Zaman atau waktu adalah momentum untuk berprestasi. Wal ‘ashri demi waktu ashar. Surat ini merupakan intisari bahwa hidup adalah kumpulan waktu. Yang tak mampu menggunakan waktu dialah orang yang dijamin bakal rugi, persis orang yang sudah mati. Karena hidupnya seperti mayat yang beku, hidup tak sopan mati bikin bau (wujuduhu ka ‘adamihi = keberadaannya seperti tidak ada), karena tidak ada guananya, tak ada yang menganggap dan menghiraukan. Bahkan banyak yang menyesali dan merutuki, mengapa orang seperti ini kok masih hidup, malah panjang umur ?.

2

Memanfaatkan kesempatan hidup dengan beraktifitas yang positif/amal shalih merupakan citra orang yang cerdas dengan semboyan addun ya mazro’atul akhirah (dunia ini adalah ladang untuk akhirat) untuk menepis kemungkinan jadi orang yang merugi.

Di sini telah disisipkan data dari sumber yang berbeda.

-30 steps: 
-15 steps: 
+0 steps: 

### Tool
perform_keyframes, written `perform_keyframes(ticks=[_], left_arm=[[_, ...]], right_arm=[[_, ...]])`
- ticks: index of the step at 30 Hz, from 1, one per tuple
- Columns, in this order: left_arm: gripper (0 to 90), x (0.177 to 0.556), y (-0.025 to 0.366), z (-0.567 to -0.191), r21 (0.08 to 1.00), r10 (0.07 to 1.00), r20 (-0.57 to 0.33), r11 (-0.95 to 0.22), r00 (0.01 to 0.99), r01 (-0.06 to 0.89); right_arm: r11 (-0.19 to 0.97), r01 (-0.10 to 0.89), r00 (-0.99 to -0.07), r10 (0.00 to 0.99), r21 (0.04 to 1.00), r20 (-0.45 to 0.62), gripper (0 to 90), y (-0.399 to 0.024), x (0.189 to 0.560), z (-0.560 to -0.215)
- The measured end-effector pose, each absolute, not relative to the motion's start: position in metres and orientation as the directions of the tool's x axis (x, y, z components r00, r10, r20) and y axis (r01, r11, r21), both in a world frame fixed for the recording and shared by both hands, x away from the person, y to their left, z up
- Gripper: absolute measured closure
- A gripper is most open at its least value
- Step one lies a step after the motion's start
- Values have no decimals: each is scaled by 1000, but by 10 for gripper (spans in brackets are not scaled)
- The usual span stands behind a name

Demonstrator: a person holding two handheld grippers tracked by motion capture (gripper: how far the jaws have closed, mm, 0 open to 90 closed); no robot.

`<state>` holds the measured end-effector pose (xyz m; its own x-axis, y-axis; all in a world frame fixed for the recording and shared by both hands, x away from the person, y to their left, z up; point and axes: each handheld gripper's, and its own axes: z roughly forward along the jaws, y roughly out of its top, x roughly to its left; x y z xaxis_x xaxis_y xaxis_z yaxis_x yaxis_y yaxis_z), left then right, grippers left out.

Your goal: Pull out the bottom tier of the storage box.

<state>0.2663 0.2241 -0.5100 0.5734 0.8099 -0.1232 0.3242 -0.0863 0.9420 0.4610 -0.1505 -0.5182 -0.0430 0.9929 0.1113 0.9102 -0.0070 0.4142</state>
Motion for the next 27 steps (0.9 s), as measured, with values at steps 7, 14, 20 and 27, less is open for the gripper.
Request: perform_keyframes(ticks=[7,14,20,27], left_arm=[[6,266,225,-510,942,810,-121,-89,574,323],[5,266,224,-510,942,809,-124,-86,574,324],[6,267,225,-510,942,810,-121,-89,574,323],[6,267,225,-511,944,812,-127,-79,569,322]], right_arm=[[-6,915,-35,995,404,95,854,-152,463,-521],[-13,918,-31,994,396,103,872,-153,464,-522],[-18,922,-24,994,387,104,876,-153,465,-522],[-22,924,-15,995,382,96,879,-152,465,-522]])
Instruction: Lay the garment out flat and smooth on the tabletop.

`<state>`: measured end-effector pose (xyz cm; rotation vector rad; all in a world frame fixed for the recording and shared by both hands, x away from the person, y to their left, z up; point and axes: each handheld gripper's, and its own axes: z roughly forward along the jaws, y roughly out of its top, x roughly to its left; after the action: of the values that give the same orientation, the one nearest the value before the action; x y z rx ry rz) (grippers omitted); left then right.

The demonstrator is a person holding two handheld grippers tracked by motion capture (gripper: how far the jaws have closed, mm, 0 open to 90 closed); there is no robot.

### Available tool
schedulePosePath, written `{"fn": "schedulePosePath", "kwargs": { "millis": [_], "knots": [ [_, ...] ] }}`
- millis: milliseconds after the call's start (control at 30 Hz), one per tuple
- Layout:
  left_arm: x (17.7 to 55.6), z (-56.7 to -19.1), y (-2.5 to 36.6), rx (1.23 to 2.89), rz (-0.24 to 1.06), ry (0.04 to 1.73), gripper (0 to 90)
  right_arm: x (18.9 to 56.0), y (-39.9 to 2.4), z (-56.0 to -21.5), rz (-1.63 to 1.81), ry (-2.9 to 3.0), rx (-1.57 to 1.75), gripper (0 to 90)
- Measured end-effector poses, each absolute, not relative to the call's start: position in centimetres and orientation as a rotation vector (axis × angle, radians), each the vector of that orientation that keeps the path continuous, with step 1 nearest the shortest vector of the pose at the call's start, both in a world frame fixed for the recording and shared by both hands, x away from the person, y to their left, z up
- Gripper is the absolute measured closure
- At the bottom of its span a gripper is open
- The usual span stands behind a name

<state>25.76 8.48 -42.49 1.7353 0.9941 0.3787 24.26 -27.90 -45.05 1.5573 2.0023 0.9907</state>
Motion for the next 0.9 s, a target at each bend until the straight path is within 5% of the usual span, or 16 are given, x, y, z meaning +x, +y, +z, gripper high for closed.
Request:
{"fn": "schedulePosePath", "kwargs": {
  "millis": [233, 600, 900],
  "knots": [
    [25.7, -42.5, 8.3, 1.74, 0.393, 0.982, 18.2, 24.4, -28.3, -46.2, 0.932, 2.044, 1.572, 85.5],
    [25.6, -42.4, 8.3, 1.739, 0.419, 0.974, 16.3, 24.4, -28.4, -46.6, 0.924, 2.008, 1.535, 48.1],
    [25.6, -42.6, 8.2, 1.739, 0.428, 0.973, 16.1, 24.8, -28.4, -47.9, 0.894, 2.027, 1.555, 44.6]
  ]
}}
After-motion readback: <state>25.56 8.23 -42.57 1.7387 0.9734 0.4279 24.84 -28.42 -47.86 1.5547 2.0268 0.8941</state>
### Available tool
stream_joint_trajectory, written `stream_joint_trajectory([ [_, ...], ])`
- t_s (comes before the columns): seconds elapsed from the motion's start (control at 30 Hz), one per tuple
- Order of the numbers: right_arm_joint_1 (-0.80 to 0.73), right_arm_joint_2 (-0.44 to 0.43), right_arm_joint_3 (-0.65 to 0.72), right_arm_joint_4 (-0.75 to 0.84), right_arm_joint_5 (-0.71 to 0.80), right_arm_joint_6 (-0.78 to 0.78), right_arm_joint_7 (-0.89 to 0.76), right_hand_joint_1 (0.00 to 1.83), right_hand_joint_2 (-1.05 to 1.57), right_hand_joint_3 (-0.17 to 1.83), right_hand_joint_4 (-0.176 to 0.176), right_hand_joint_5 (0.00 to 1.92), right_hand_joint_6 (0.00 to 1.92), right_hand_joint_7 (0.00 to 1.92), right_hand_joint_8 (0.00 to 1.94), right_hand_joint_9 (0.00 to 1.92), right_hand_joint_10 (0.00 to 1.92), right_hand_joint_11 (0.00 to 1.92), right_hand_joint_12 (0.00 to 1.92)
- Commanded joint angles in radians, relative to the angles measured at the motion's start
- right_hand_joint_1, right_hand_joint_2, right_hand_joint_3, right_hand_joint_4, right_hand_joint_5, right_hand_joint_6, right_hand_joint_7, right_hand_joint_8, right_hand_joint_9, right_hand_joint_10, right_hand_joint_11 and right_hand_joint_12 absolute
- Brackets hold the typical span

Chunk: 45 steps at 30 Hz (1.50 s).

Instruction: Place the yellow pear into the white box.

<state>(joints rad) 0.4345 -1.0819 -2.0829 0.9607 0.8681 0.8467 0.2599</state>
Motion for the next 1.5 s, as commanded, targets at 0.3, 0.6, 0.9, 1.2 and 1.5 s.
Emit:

Kecerdasan orang beriman adalah kecerdasan menangkap hikmah dibalik semua kisah/ kejadian. Kisahataukejadian tumbuh-tumbuhan, hewan, manusia, planet dan langit serta lautan, subhanallah yang membuat orang beriman semakin dekat kepada Allah swt.

Allah menciptakan tidak hanya sekedar ciptaan tapi semua kejadian adalah ciptaannya, itulah ayat-ayat Nya yang harus dibaca, karena ciptaan Allah tidak ada yang kebetulan, tidak ada yang tidak ada makna dan tidak ada ciptaan Nya yang sia-sia.

Kecerdasan orang beriman wabil khusus warga Pengadilan Agama Stabat dalam membaca ayat-ayat Allah baik tersurat (yang bersuara/Al Qur’an) seperti surah Al Ashr, umpamanya atau membaca ayat Allah yang tidak bersuara seperti penomena alam dengan memanfaatkan waktu yang masih tersisa ini yang begitu singkat dengan meyakini bahwa hidup manusia di hadapan Allah hanya antara huruf kaf (ك ) dan huruf nun ( ن ) dalam kata ان الناس امام الله بين الكاف والنون ان يشاء يكن وان لم يشاء لم يكون = sungguh manusia dihadapan Allah hanya antara kaf dan nun jika Allah menghendaki jadilah manusia itu, jika Allah tidak menghendaki tak jadi. untuk beraktifitas yang shalih, jadilah khairunnas anfa’uhum linnas = manusia yang terbaik adalah yang paling bermanfaat bagi orang lain, karena sikap ihsan yang tertanam dalam lubuk hati warga Pengadilan agama stabat yang dilandasi keyakinan fainama tuwalluu fatsamma wajhullah (dimana saja kamu hadapkan wajahmu disana ada zat Allah) dengan penuh keyakinan bahwa Allah tetap melihat/memantau/meliput apapun yang diperbuat.

Demikian sekilas untaian taushiyah yang disampaikan oleh Bapak Drs.Bakti Ritongan, S.H., M.H. yang disampaikan dalam program Bintal Pengadilan Agama Stabat pada hari Kamis tanggal 3 Agustus 2017 yang dikemas dalam bingkai bintal wada’.